Your objective:
Take each line from the material below that includes the string "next" and copy it.

Record set:
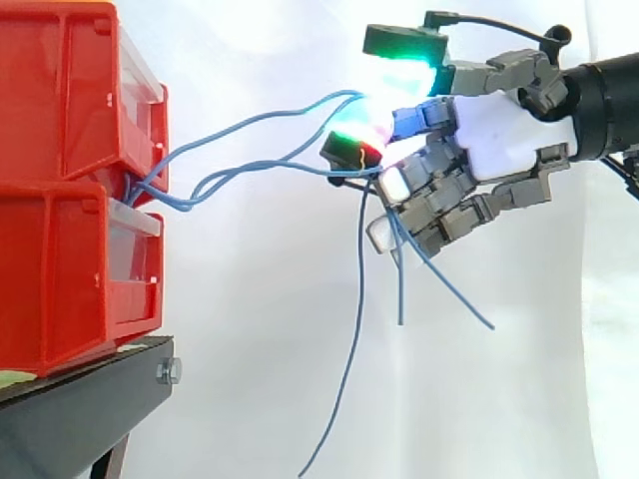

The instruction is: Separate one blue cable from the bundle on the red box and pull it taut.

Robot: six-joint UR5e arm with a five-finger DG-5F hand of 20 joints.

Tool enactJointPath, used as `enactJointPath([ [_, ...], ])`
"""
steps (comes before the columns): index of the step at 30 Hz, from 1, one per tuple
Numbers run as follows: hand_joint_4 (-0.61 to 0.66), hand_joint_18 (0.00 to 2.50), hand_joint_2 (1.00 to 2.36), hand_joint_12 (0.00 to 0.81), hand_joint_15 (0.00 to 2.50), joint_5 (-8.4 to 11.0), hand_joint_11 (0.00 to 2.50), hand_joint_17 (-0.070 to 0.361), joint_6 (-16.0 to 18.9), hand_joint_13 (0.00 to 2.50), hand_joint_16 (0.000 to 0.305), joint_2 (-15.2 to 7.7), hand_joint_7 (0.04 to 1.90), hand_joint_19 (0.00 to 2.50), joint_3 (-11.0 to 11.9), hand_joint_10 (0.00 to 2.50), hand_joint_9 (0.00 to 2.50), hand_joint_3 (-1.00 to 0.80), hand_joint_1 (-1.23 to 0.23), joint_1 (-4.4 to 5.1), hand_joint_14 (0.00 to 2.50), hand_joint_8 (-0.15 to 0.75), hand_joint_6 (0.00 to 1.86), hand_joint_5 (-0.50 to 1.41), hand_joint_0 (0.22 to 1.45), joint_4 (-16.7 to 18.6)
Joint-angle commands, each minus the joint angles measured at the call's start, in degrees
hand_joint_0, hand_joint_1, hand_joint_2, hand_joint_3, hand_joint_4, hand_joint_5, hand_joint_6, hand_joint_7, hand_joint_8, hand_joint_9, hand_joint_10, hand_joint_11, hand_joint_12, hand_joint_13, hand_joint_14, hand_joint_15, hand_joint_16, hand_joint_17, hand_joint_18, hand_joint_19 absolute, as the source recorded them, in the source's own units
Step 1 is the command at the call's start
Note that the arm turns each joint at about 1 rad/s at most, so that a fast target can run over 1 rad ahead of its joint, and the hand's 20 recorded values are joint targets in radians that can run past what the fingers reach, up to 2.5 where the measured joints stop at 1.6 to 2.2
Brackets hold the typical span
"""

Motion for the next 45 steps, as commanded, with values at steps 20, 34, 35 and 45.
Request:
enactJointPath([
  [20,0.07,0.56,1.01,0.352,0.45,0.17,0.38,0.103,-0.7,0.76,0.046,0.0,0.99,0.61,1.9,0.01,1.04,-0.4,-0.54,-0.46,0.02,0.211,0.87,-0.05,0.58,-0.3],
  [34,0.05,0.55,1.01,0.377,0.42,0.26,0.35,0.115,-0.8,0.71,0.051,0.0,0.91,0.61,2.0,0.01,1.01,-0.4,-0.52,-0.64,0.02,0.214,0.83,-0.06,0.51,-0.2],
  [35,0.06,0.53,1.0,0.379,0.42,0.26,0.33,0.118,-0.8,0.71,0.052,0.0,0.89,0.61,2.0,0.01,1.01,-0.44,-0.47,-0.72,0.02,0.22,0.81,-0.06,0.5,-0.1],
  [45,0.13,0.48,1.01,0.342,0.28,0.44,0.21,0.11,-4.8,0.58,0.049,0.0,0.98,0.48,3.9,0.01,0.86,-0.34,-0.63,-1.08,0.01,0.224,0.72,-0.06,0.6,-0.2],
])
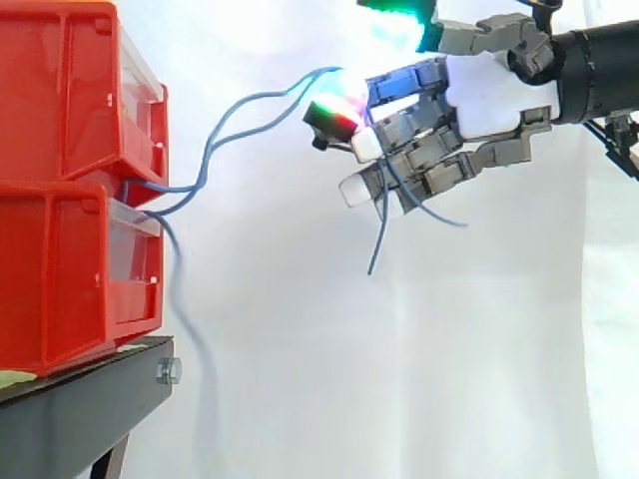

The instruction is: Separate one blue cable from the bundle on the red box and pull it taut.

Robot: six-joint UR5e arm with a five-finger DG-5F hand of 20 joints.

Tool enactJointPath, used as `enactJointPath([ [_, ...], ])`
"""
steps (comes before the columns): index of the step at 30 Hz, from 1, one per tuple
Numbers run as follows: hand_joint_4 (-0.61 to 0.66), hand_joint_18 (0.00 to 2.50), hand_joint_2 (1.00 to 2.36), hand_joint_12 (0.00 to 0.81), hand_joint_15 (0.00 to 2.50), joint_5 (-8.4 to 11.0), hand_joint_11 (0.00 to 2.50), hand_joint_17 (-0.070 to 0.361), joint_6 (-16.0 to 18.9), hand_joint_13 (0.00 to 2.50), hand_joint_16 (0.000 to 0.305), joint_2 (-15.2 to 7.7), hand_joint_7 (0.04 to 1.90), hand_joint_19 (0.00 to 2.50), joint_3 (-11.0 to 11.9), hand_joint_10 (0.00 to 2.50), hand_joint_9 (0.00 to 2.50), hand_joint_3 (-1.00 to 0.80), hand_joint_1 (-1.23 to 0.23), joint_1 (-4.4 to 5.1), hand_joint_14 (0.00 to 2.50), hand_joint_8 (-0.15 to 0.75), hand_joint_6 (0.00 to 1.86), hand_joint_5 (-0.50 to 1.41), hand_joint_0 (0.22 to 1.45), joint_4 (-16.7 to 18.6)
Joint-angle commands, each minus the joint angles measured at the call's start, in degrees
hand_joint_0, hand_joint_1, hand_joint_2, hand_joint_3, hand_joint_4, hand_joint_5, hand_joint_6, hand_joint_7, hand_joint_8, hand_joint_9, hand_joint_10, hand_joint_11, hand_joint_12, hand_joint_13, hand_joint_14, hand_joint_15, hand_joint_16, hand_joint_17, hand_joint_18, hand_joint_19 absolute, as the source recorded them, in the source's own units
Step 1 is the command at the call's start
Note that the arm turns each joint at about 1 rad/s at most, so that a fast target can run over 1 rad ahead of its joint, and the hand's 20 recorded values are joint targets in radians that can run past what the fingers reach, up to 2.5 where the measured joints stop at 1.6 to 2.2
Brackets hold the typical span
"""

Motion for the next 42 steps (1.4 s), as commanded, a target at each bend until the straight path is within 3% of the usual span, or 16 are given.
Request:
enactJointPath([
  [1,0.13,0.5,1.01,0.342,0.27,0.04,0.19,0.112,-0.5,0.58,0.05,0.0,0.96,0.47,0.0,0.01,0.86,-0.32,-0.63,0.08,0.01,0.225,0.74,-0.06,0.6,0.0],
  [11,0.1,0.49,1.02,0.347,0.29,0.04,0.19,0.112,-0.5,0.58,0.05,0.0,0.88,0.49,-0.2,0.01,0.76,-0.26,-0.61,0.34,0.01,0.22,0.8,-0.07,0.6,0.2],
  [14,0.09,0.44,1.01,0.345,0.29,0.04,0.18,0.112,-0.5,0.56,0.05,0.0,0.86,0.51,-0.2,0.01,0.75,-0.31,-0.6,0.25,0.01,0.217,0.8,-0.07,0.57,0.2],
  [16,0.08,0.46,1.0,0.346,0.27,0.04,0.09,0.114,-0.5,0.59,0.051,0.0,0.94,0.49,-0.8,0.0,0.78,-0.48,-0.47,0.16,0.01,0.204,0.74,-0.04,0.55,0.2],
  [19,0.09,0.51,1.0,0.342,0.26,-0.05,0.08,0.119,-0.5,0.61,0.053,0.0,1.02,0.46,-1.0,0.0,0.82,-0.49,-0.38,0.16,0.01,0.196,0.69,-0.02,0.56,0.1],
  [23,0.16,0.59,1.01,0.367,0.23,0.04,0.1,0.123,-0.5,0.65,0.055,0.0,1.05,0.41,-1.0,0.0,0.81,-0.39,-0.47,0.16,0.01,0.225,0.69,-0.03,0.6,0.1],
  [31,0.14,0.59,1.01,0.381,0.24,0.04,0.06,0.114,-0.5,0.67,0.051,0.0,0.93,0.44,-1.0,0.0,0.62,-0.33,-0.53,0.16,0.01,0.224,0.77,-0.04,0.61,0.2],
  [36,0.12,0.6,1.01,0.364,0.36,0.04,0.38,0.109,-0.5,0.75,0.049,0.0,0.91,0.5,-1.0,0.01,0.82,-0.33,-0.52,0.16,0.02,0.227,0.8,-0.05,0.61,0.2],
  [42,0.12,0.61,1.01,0.36,0.38,0.04,0.4,0.107,-0.5,0.76,0.047,0.0,0.88,0.54,-0.9,0.01,0.85,-0.36,-0.5,0.25,0.02,0.23,0.82,-0.06,0.61,0.0],
])
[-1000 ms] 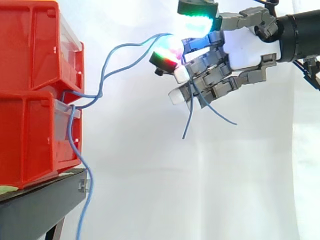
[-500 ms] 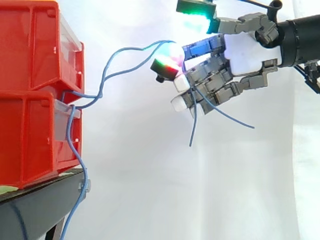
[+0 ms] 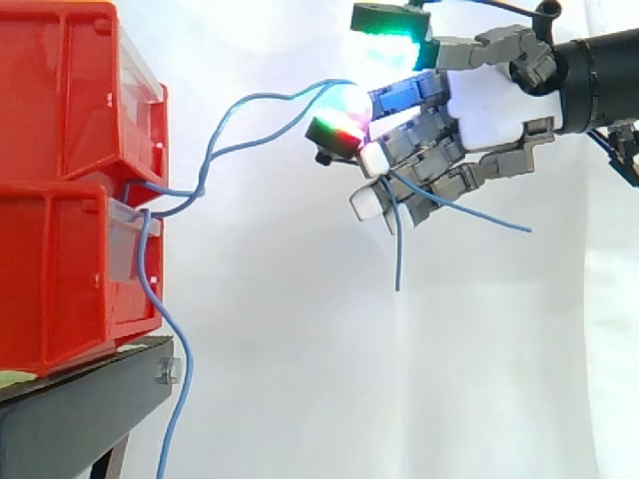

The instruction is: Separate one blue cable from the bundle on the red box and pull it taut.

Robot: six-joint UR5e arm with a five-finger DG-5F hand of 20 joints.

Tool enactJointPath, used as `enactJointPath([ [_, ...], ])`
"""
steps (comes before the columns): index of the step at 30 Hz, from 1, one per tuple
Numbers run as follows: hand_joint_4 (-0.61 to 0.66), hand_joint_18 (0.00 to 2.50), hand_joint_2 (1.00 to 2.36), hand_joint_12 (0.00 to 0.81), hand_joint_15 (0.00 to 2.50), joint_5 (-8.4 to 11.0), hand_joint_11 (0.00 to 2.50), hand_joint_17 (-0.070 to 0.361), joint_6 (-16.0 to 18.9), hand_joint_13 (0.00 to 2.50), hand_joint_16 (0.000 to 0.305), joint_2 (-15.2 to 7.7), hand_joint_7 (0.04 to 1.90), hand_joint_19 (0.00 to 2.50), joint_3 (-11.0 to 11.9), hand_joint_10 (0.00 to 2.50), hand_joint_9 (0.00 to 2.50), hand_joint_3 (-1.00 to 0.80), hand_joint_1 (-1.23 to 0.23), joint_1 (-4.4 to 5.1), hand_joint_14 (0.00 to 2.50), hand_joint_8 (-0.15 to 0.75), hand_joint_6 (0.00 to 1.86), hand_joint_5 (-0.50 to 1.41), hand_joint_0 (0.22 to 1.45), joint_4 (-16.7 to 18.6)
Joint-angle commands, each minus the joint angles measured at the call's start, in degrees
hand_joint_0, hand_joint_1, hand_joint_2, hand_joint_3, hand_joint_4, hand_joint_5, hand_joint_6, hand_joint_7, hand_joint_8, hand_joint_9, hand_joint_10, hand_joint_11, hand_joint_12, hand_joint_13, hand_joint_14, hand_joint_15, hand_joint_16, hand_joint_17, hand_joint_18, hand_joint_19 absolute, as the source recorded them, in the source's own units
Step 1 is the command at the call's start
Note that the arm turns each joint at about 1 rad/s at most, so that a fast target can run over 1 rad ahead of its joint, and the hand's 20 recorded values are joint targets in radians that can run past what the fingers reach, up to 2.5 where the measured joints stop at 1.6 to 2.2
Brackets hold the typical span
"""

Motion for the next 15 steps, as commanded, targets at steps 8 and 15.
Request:
enactJointPath([
  [8,0.09,0.66,1.0,0.35,0.4,0.0,0.31,0.103,0.0,0.82,0.046,0.0,0.86,0.57,0.0,0.01,0.97,-0.48,-0.49,0.04,0.02,0.204,0.86,-0.04,0.56,-0.1],
  [15,0.12,0.72,1.01,0.349,0.4,0.0,0.25,0.102,0.0,0.86,0.046,0.0,0.92,0.59,0.0,0.01,1.0,-0.4,-0.52,-0.05,0.02,0.213,0.84,-0.03,0.6,0.1],
])
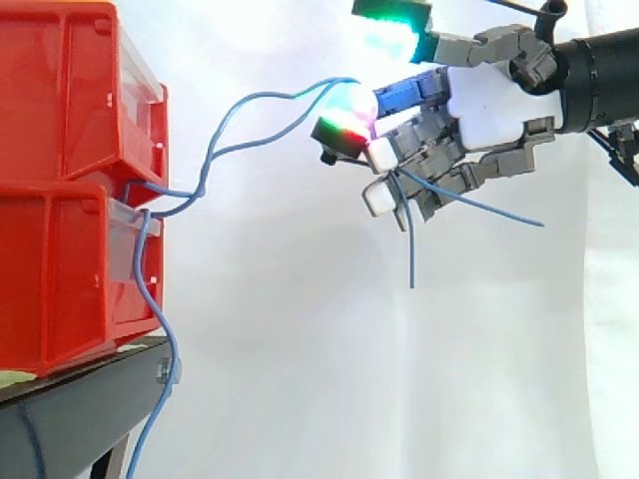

Solution for this task:
Motion for the next 45 steps, as commanded, with values at steps 20, 34, 35 and 45.
Motion for the next 42 steps (1.4 s), as commanded, a target at each bend until the straight path is within 3% of the usual span, or 16 are given.
Motion for the next 15 steps, as commanded, targets at steps 8 and 15.

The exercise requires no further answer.